TASK OBJECTIVE → Repeat each record below exactly, dropping the pictures.

Collected data →

::::

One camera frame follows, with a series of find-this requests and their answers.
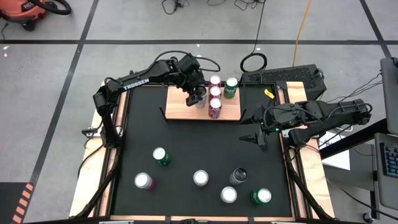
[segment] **black table surface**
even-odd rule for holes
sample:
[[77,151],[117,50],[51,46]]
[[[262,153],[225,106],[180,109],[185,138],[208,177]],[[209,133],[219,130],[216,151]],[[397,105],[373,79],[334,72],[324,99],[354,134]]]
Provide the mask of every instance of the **black table surface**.
[[[251,115],[256,105],[268,105],[270,99],[264,89],[247,86],[246,91],[241,90],[241,106],[248,108],[245,117]],[[269,138],[272,147],[264,153],[257,145],[238,139],[258,130],[256,124],[166,122],[159,110],[160,106],[165,108],[166,98],[167,88],[160,86],[135,88],[131,93],[112,215],[292,216],[278,134]],[[152,152],[157,147],[169,152],[168,166],[160,166],[153,159]],[[247,170],[248,179],[234,186],[238,193],[234,203],[223,203],[220,192],[231,185],[229,175],[238,167]],[[199,169],[209,175],[209,182],[202,189],[193,183],[193,174]],[[140,172],[154,179],[154,189],[146,191],[134,185],[134,178]],[[258,188],[271,191],[269,203],[252,204],[249,193]]]

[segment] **silver soda can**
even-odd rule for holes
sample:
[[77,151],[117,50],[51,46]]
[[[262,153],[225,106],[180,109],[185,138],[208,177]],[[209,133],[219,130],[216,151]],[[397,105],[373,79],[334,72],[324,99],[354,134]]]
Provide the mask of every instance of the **silver soda can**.
[[144,189],[144,190],[150,190],[151,188],[153,188],[155,182],[154,180],[150,177],[150,175],[141,172],[139,174],[136,175],[136,178],[134,179],[134,183],[136,184],[136,186],[140,189]]
[[198,187],[204,187],[209,181],[209,175],[204,170],[198,170],[193,174],[193,181]]
[[209,102],[213,99],[213,98],[219,98],[221,99],[221,88],[218,86],[213,86],[210,88],[209,91]]
[[221,78],[218,75],[212,75],[210,77],[209,89],[212,88],[213,86],[221,88]]
[[246,170],[244,170],[243,168],[237,168],[230,175],[229,181],[232,185],[238,185],[240,183],[243,183],[247,177],[248,173],[246,172]]
[[218,98],[214,98],[210,100],[209,103],[209,116],[213,119],[217,119],[221,115],[221,108],[223,104],[221,103],[221,100]]
[[199,90],[200,90],[201,100],[199,100],[199,102],[196,104],[196,107],[203,108],[206,105],[207,91],[206,91],[205,86],[200,86]]
[[233,189],[233,187],[225,187],[221,191],[221,200],[225,203],[234,203],[236,198],[238,197],[238,194],[236,193],[236,190]]

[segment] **black clamp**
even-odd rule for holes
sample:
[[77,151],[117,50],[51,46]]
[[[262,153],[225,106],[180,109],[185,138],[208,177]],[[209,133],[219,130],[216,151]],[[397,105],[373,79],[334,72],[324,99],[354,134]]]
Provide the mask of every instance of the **black clamp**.
[[186,220],[181,220],[181,224],[197,224],[198,222],[194,218],[189,218]]

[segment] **wooden board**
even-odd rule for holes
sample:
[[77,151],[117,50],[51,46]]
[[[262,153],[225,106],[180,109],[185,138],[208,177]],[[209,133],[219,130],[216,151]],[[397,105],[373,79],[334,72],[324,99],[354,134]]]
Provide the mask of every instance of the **wooden board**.
[[227,99],[221,97],[223,107],[221,109],[221,116],[217,119],[212,119],[208,114],[208,94],[206,105],[203,108],[196,106],[187,106],[185,99],[188,93],[184,93],[181,89],[175,86],[170,86],[167,90],[167,102],[165,116],[167,119],[197,119],[197,120],[224,120],[224,121],[239,121],[241,118],[241,104],[239,98],[239,88],[236,90],[235,97]]
[[[302,82],[287,82],[287,92],[291,103],[307,100]],[[315,139],[309,140],[307,144],[318,149],[317,140]],[[299,153],[302,159],[307,189],[324,211],[331,217],[334,217],[335,213],[331,204],[329,188],[326,183],[325,172],[319,152],[315,152],[311,147],[303,147]],[[312,216],[313,218],[318,218],[313,210]]]
[[[134,220],[134,221],[164,221],[165,216],[155,215],[111,215],[111,220]],[[248,222],[248,217],[188,217],[171,216],[171,221],[181,221],[194,218],[196,221],[214,222]],[[254,217],[255,222],[293,222],[293,217]]]
[[[125,105],[124,103],[125,99],[126,99],[126,93],[122,93],[120,99],[121,103],[119,105],[118,117],[116,118],[116,125],[121,125],[121,122],[123,120],[123,109]],[[101,123],[101,117],[95,111],[91,126],[98,127],[100,123]],[[86,150],[83,159],[86,158],[88,155],[90,155],[95,149],[97,149],[101,145],[102,145],[101,137],[93,137],[93,139],[88,141],[86,145]],[[79,212],[81,212],[86,206],[86,204],[93,197],[94,193],[97,191],[100,185],[100,178],[101,178],[102,166],[105,159],[105,152],[106,149],[102,147],[96,154],[93,154],[92,157],[89,158],[81,168],[69,216],[75,216]],[[113,164],[114,152],[112,152],[111,154],[113,155],[113,157],[111,156],[109,158],[111,162],[109,168]],[[103,195],[103,202],[108,201],[108,194],[109,194],[109,185]],[[101,207],[100,209],[101,209],[100,214],[101,215],[104,214],[105,208]]]

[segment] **metal stand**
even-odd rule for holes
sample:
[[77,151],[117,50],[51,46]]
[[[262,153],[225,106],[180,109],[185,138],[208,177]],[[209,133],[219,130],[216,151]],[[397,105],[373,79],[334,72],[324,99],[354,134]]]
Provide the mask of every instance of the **metal stand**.
[[326,159],[335,154],[341,153],[351,147],[355,147],[361,143],[364,143],[370,139],[374,138],[374,134],[376,133],[384,133],[389,134],[390,132],[387,129],[387,119],[384,118],[367,128],[364,128],[338,142],[330,144],[327,147],[324,147],[320,150],[321,159]]

::::

RESULT →
One camera frame follows, with a series of find-this requests and their answers.
[segment] **black table surface**
even-odd rule for holes
sample:
[[77,151],[117,50],[51,46]]
[[[262,153],[225,106],[180,109],[185,138],[208,177]],[[209,133],[219,130],[216,151]],[[397,105],[373,79],[334,72],[324,99],[354,134]]]
Provide the mask of every instance of the **black table surface**.
[[[251,115],[256,105],[268,105],[270,99],[264,89],[247,86],[246,91],[241,90],[241,106],[248,108],[245,117]],[[269,138],[272,147],[264,153],[257,145],[238,139],[258,130],[256,124],[166,122],[159,110],[160,106],[165,108],[166,98],[167,88],[160,86],[135,88],[131,93],[112,215],[292,216],[278,134]],[[152,152],[157,147],[169,152],[168,166],[160,166],[153,159]],[[247,170],[248,179],[234,186],[238,193],[234,203],[223,203],[220,192],[231,185],[229,175],[238,167]],[[199,169],[209,175],[209,182],[202,189],[193,183],[193,174]],[[140,172],[154,179],[154,189],[146,191],[134,185],[134,178]],[[258,188],[271,191],[269,203],[252,204],[249,193]]]

[segment] **silver soda can**
even-odd rule for holes
sample:
[[77,151],[117,50],[51,46]]
[[[262,153],[225,106],[180,109],[185,138],[208,177]],[[209,133],[219,130],[216,151]],[[397,105],[373,79],[334,72],[324,99],[354,134]]]
Provide the mask of every instance of the **silver soda can**.
[[144,189],[144,190],[150,190],[151,188],[153,188],[155,182],[154,180],[150,177],[150,175],[141,172],[139,174],[136,175],[136,178],[134,179],[134,183],[136,184],[136,186],[140,189]]
[[198,187],[204,187],[209,181],[209,175],[204,170],[198,170],[193,174],[193,181]]
[[209,102],[213,99],[213,98],[219,98],[221,99],[221,88],[218,86],[213,86],[210,88],[209,91]]
[[221,78],[218,75],[212,75],[210,77],[209,89],[212,88],[213,86],[221,88]]
[[246,170],[244,170],[243,168],[237,168],[230,175],[229,181],[232,185],[238,185],[240,183],[243,183],[247,177],[248,173],[246,172]]
[[218,98],[214,98],[210,100],[209,103],[209,116],[213,119],[217,119],[221,115],[221,108],[223,104],[221,103],[221,100]]
[[199,90],[200,90],[201,100],[199,100],[199,102],[196,104],[196,107],[203,108],[206,105],[207,91],[206,91],[205,86],[200,86]]
[[233,189],[233,187],[225,187],[221,191],[221,200],[225,203],[234,203],[236,198],[238,197],[238,194],[236,193],[236,190]]

[segment] **black clamp**
even-odd rule for holes
sample:
[[77,151],[117,50],[51,46]]
[[[262,153],[225,106],[180,109],[185,138],[208,177]],[[209,133],[219,130],[216,151]],[[397,105],[373,79],[334,72],[324,99],[354,134]]]
Provide the mask of every instance of the **black clamp**.
[[186,220],[181,220],[181,224],[197,224],[198,222],[194,218],[189,218]]

[segment] **wooden board**
even-odd rule for holes
sample:
[[77,151],[117,50],[51,46]]
[[[262,153],[225,106],[180,109],[185,138],[208,177]],[[209,133],[219,130],[216,151]],[[397,105],[373,79],[334,72],[324,99],[354,134]]]
Provide the mask of every instance of the **wooden board**.
[[227,99],[221,97],[223,107],[221,109],[221,116],[217,119],[212,119],[208,114],[208,94],[206,105],[203,108],[196,106],[187,106],[185,99],[188,93],[184,93],[181,89],[175,86],[170,86],[167,90],[167,102],[165,116],[167,119],[197,119],[197,120],[224,120],[224,121],[239,121],[241,118],[241,104],[239,98],[239,88],[236,90],[235,97]]
[[[302,82],[287,82],[287,92],[291,103],[307,100]],[[315,139],[309,140],[307,144],[318,149],[317,140]],[[299,153],[302,159],[307,189],[324,211],[331,217],[334,217],[335,213],[331,204],[329,188],[326,183],[325,172],[319,152],[315,152],[311,147],[303,147]],[[312,216],[313,218],[318,218],[313,210]]]
[[[134,220],[134,221],[164,221],[165,216],[155,215],[111,215],[111,220]],[[248,222],[248,217],[188,217],[171,216],[171,221],[181,221],[194,218],[196,221],[214,222]],[[254,217],[255,222],[293,222],[293,217]]]
[[[125,105],[124,103],[125,99],[126,99],[126,93],[122,93],[120,99],[121,103],[119,105],[118,117],[116,118],[116,125],[121,125],[121,122],[123,120],[123,109]],[[101,123],[101,117],[95,111],[91,126],[98,127],[100,123]],[[86,150],[83,159],[86,158],[88,155],[90,155],[95,149],[97,149],[101,145],[102,145],[101,137],[93,137],[93,139],[88,141],[86,145]],[[79,212],[81,212],[86,206],[86,204],[93,197],[94,193],[97,191],[100,185],[100,178],[101,178],[102,166],[105,159],[105,152],[106,149],[102,147],[96,154],[93,154],[92,157],[89,158],[81,168],[69,216],[75,216]],[[113,164],[114,152],[112,152],[111,154],[113,155],[113,157],[111,156],[109,158],[111,162],[109,168]],[[103,195],[103,202],[108,201],[108,194],[109,194],[109,185]],[[101,207],[100,209],[101,209],[100,214],[101,215],[104,214],[105,208]]]

[segment] **metal stand**
even-odd rule for holes
sample:
[[77,151],[117,50],[51,46]]
[[[262,153],[225,106],[180,109],[185,138],[208,177]],[[209,133],[219,130],[216,151]],[[397,105],[373,79],[334,72],[324,99],[354,134]]]
Provide the mask of every instance of the **metal stand**.
[[326,159],[335,154],[341,153],[351,147],[355,147],[361,143],[364,143],[370,139],[374,138],[374,134],[376,133],[384,133],[389,134],[390,132],[387,129],[387,119],[384,118],[367,128],[364,128],[338,142],[330,144],[327,147],[324,147],[320,150],[321,159]]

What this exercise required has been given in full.